(Saved entries)
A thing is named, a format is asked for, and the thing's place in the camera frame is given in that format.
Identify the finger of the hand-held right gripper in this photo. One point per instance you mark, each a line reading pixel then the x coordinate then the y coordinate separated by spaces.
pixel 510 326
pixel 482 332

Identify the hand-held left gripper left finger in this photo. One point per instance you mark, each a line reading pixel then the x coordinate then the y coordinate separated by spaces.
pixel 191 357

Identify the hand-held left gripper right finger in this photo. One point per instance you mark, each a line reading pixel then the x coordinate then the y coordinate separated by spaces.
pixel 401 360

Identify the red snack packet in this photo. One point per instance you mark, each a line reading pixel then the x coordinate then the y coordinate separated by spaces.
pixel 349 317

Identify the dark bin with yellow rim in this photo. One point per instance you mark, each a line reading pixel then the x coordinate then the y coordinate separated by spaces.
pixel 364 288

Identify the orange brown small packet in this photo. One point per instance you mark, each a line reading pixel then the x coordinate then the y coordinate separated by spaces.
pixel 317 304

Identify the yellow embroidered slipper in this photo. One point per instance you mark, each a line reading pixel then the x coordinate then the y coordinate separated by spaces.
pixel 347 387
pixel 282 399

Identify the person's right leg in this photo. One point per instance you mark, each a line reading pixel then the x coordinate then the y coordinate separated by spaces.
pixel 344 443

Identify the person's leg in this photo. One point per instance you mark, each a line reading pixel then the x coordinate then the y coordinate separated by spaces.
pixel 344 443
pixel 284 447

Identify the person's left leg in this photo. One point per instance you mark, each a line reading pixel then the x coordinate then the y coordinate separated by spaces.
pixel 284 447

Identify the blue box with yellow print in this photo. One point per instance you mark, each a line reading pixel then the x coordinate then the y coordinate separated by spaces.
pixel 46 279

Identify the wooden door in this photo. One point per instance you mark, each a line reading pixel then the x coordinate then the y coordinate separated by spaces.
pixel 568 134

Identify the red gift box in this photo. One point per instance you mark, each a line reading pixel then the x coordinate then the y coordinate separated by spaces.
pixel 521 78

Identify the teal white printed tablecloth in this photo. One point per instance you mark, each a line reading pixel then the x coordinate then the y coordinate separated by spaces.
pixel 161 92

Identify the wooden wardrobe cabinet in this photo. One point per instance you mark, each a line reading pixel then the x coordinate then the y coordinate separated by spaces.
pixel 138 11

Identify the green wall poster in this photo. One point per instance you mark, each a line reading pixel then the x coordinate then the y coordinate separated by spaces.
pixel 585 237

REQUIRED ACTION: Retype the data in full, exactly.

PROBLEM SOLUTION:
A thing is named, a format is asked for, and the thing's place in the camera frame is given in that format.
Identify the finger of the hand-held right gripper in this photo. One point per instance you mark, each a line reading pixel then the x coordinate then the y coordinate separated by spaces.
pixel 510 326
pixel 482 332

Identify the hand-held left gripper left finger in this photo. One point per instance you mark, each a line reading pixel then the x coordinate then the y coordinate separated by spaces.
pixel 191 357

Identify the hand-held left gripper right finger in this photo. One point per instance you mark, each a line reading pixel then the x coordinate then the y coordinate separated by spaces.
pixel 401 360

Identify the red snack packet in this photo. One point per instance you mark, each a line reading pixel then the x coordinate then the y coordinate separated by spaces.
pixel 349 317

Identify the dark bin with yellow rim in this photo. One point per instance you mark, each a line reading pixel then the x coordinate then the y coordinate separated by spaces.
pixel 364 288

Identify the orange brown small packet in this photo. One point per instance you mark, each a line reading pixel then the x coordinate then the y coordinate separated by spaces.
pixel 317 304

Identify the yellow embroidered slipper in this photo. One point per instance you mark, each a line reading pixel then the x coordinate then the y coordinate separated by spaces.
pixel 347 387
pixel 282 399

Identify the person's right leg in this photo. One point per instance you mark, each a line reading pixel then the x coordinate then the y coordinate separated by spaces.
pixel 344 443

Identify the person's leg in this photo. One point per instance you mark, each a line reading pixel then the x coordinate then the y coordinate separated by spaces.
pixel 344 443
pixel 284 447

Identify the person's left leg in this photo. One point per instance you mark, each a line reading pixel then the x coordinate then the y coordinate separated by spaces.
pixel 284 447

Identify the blue box with yellow print in this photo. One point per instance you mark, each a line reading pixel then the x coordinate then the y coordinate separated by spaces.
pixel 46 279

Identify the wooden door in this photo. One point per instance you mark, each a line reading pixel then the x coordinate then the y coordinate separated by spaces.
pixel 568 134

Identify the red gift box in this photo. One point per instance you mark, each a line reading pixel then the x coordinate then the y coordinate separated by spaces.
pixel 521 78

Identify the teal white printed tablecloth in this photo. One point per instance you mark, each a line reading pixel then the x coordinate then the y coordinate separated by spaces.
pixel 161 92

Identify the wooden wardrobe cabinet in this photo. One point per instance you mark, each a line reading pixel then the x coordinate then the y coordinate separated by spaces.
pixel 138 11

Identify the green wall poster in this photo. One point per instance you mark, each a line reading pixel then the x coordinate then the y coordinate separated by spaces.
pixel 585 237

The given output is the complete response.